(Records from a data source)

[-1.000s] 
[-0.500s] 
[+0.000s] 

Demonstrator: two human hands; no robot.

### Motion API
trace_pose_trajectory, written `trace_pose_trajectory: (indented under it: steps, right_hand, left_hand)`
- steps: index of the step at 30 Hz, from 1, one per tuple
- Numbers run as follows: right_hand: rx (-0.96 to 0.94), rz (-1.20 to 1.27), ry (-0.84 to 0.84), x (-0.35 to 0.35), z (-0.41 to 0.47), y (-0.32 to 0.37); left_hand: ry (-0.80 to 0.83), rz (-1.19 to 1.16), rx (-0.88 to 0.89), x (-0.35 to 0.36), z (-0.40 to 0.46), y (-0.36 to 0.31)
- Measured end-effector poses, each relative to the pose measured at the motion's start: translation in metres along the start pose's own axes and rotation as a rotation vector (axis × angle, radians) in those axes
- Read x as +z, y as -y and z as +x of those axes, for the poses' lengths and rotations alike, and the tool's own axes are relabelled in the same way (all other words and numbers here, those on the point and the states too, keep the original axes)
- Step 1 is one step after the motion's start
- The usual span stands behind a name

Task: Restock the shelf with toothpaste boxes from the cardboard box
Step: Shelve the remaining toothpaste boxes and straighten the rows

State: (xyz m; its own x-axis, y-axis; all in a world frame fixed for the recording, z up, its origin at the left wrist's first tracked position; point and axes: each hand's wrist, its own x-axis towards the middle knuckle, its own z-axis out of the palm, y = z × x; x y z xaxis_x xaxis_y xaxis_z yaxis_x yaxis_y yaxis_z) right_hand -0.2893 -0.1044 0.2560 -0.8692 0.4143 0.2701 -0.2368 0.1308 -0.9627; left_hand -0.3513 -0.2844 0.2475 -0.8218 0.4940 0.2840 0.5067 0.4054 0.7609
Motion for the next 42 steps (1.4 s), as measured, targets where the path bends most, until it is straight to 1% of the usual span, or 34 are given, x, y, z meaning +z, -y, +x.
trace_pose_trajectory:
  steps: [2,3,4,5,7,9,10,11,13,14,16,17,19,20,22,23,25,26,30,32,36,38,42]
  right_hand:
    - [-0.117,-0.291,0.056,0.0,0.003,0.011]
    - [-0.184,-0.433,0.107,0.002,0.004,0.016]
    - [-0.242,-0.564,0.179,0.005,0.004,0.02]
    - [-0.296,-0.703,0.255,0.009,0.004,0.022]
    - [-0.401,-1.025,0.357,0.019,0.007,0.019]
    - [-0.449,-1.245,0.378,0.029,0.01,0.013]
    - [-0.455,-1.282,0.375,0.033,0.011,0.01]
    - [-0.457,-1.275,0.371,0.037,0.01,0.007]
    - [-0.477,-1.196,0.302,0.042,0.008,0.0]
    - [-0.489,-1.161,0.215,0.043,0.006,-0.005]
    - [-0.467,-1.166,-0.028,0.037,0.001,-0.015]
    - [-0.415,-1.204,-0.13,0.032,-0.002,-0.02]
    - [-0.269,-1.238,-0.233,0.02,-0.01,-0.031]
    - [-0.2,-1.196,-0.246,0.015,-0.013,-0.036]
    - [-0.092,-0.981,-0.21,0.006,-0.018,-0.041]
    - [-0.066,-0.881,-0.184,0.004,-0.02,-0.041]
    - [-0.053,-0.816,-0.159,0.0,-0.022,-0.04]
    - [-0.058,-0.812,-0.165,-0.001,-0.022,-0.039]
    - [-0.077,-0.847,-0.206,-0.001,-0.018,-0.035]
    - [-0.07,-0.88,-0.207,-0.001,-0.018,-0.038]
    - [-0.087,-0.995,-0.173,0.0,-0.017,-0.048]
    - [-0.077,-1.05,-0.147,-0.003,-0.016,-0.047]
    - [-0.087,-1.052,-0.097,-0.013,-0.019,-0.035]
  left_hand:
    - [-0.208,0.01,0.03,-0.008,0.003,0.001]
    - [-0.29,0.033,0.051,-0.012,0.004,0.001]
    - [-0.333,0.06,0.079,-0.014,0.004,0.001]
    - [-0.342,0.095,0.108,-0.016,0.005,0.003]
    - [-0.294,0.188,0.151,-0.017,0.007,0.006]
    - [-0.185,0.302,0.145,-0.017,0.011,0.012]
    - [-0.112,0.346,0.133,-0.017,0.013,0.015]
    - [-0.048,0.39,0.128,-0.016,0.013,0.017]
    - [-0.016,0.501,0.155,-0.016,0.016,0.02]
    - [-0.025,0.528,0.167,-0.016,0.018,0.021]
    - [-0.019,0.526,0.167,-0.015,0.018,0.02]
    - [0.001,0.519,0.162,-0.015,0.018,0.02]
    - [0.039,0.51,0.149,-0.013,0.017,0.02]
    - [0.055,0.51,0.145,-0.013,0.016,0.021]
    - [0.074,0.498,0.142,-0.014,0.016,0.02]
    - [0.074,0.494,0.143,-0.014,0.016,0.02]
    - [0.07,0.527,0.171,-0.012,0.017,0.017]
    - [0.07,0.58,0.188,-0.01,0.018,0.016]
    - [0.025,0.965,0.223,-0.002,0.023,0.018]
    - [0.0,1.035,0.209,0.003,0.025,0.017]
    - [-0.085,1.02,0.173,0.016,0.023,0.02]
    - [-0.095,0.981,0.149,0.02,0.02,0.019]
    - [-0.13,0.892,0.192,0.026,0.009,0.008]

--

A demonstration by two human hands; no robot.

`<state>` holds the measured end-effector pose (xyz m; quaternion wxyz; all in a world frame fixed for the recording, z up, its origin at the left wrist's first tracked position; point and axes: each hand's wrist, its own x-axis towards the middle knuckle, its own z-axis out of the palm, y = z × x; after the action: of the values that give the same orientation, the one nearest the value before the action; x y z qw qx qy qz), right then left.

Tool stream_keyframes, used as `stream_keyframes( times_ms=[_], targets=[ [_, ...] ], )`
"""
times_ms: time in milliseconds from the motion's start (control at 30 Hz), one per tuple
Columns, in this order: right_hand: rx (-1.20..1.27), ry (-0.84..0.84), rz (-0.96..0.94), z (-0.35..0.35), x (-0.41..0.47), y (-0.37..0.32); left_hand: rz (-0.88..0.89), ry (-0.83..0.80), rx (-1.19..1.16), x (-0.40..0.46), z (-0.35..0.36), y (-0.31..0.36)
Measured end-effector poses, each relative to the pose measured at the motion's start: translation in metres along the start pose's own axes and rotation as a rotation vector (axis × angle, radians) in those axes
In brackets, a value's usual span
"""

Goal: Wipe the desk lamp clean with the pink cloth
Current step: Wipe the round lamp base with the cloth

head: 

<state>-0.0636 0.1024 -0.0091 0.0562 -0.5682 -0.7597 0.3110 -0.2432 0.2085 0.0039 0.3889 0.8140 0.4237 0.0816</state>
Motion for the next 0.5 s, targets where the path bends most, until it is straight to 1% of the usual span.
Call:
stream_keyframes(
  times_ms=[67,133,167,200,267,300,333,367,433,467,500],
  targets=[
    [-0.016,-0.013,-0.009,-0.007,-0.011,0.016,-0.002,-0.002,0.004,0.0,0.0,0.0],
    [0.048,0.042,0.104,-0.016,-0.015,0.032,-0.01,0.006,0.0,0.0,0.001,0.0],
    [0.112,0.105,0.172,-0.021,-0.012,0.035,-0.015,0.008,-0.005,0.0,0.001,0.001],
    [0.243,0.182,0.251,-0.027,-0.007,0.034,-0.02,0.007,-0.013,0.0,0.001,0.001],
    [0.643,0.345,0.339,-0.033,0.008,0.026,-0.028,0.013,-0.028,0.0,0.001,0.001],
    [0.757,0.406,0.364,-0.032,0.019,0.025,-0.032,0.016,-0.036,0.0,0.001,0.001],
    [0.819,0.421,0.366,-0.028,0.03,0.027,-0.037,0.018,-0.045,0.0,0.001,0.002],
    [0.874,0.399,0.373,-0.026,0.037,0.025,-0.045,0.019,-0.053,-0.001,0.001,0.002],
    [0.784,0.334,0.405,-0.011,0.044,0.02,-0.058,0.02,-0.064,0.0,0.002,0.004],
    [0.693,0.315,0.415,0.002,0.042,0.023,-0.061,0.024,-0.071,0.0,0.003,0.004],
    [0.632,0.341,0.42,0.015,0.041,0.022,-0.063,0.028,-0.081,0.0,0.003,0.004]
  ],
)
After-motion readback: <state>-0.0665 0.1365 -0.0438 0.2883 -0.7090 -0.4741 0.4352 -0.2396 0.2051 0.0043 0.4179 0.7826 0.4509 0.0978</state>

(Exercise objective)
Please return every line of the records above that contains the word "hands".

(Final answer)
Demonstrator: two human hands; no robot.
A demonstration by two human hands; no robot.

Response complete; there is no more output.